BIRON.--Ni l'un ni l'autre; je vous les abandonne tous deux.--Je devine le fin mot.--Il y a eu ici un complot (parce qu'elles ont été instruites d'avance de notre divertissement); elles ont tout disposé pour le battre en ruine comme une comédie de Noël. Quelque rediseur, quelque patelin, quelque mauvais bouffon, quelque flagorneur, quelque écuyer tranchant, quelque plaisant à qui l'excès du rire a ridé les joues, et qui sait comment il faut s'y prendre pour faire rire la princesse, lorsqu'elle est de belle humeur, a dévoilé d'avance tout notre projet; et sur cette découverte, les dames ont changé de présents; et nous, déçus par les couleurs auxquelles nous pensions les reconnaître, nous n'avons fait la cour qu'au signe trompeur qui nous a égarés. A présent, pour aggraver notre parjure, nous sommes parjures encore une fois, la première par notre bonne volonté, et la seconde par notre méprise. (A Boyet.) Et ne serait-ce pas vous-même qui auriez éventé notre secret et notre plan de divertissement pour nous rendre ainsi parjures? N'avez-vous pas trouvé la mesure du pied de la princesse[74]? Ne savez-vous pas toujours sourire à ses yeux, et vous tenir debout entre son dos et le feu, portant une assiette et faisant le bouffon? Vous avez déconcerté notre page dans son discours: allez, tout vous est permis; mourez quand vous voudrez, une jupe vous servira de linceul. Vous me lorgnez d'un oeil malin, n'est-il pas vrai? Vous avez un oeil qui blesse comme une épée de plomb.

Note 74: Phrase proverbiale; flatter quelqu'un, et s'insinuer dans ses bonnes grâces.

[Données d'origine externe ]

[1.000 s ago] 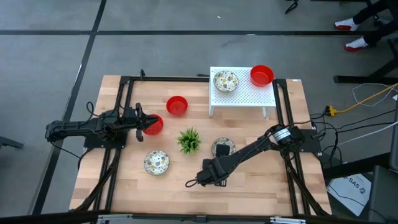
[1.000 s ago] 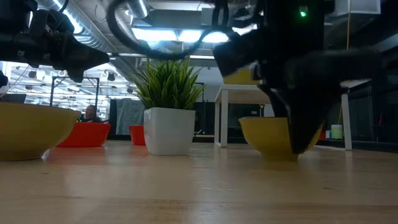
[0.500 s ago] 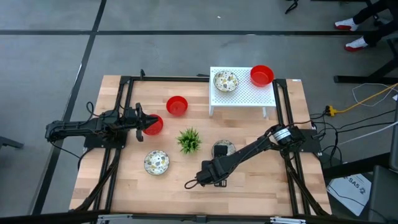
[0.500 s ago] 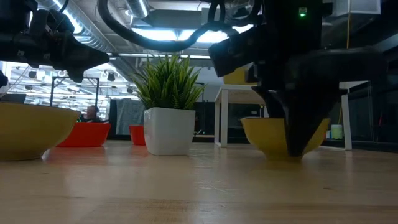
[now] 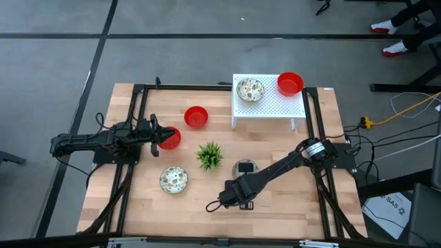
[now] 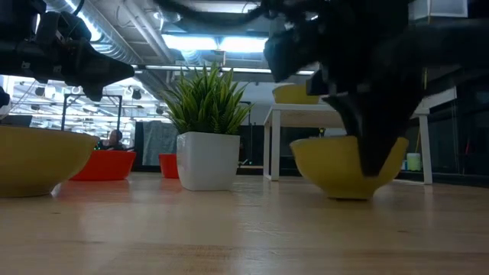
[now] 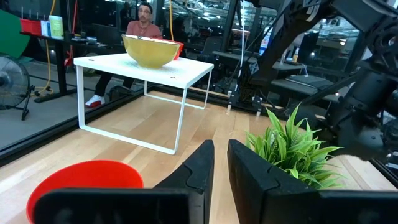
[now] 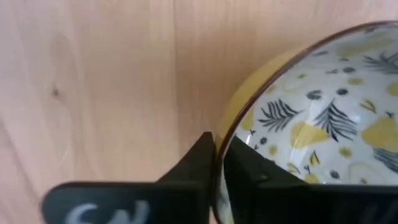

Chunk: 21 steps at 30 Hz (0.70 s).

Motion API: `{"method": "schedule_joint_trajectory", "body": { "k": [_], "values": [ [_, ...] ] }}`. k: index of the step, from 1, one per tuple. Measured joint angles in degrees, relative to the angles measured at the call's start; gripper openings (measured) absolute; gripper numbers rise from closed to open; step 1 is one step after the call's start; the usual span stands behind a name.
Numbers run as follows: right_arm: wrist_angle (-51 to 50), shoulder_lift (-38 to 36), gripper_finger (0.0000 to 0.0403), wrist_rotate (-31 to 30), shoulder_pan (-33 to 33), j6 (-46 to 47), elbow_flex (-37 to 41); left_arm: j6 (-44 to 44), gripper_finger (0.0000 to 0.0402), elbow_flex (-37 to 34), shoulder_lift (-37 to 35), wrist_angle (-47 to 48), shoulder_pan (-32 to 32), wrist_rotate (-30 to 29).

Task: Pick & Place Mini bowls
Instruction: Stack the right white bowl on the white bowl on the shelf

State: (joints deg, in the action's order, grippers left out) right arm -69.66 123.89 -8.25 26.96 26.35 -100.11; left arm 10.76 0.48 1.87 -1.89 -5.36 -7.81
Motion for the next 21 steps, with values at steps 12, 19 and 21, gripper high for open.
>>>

BOYET.--Cette brave lice a été vigoureusement courue jusqu'au bout.

BIRON.--Voyez, il joute encore: en voilà assez; moi, j'ai fini. (Entre Costard.) Te voilà venu fort à propos, «tout esprit;» tu viens terminer une belle dispute.

COSTARD.--«O mon Dieu, monsieur,» ils voudraient savoir si les trois héros [75] viendront ou non.

Note 75: Shakspeare veut tourner en ridicule l'histoire des neuf preux.

BIRON.--Comment, est-ce qu'ils ne sont que trois?

COSTARD.--Non, monsieur; mais cela est fort beau, car chacun en représente trois.

BIRON.--Et trois fois trois font neuf.

COSTARD.--Non pas, monsieur; sous votre bon plaisir, monsieur, j'espère qu'il n'en est pas ainsi: vous ne pouvez pas demander notre interdictions[76], monsieur; je vous le proteste, monsieur, nous savons ce que nous savons.--J'espère que trois fois trois, monsieur?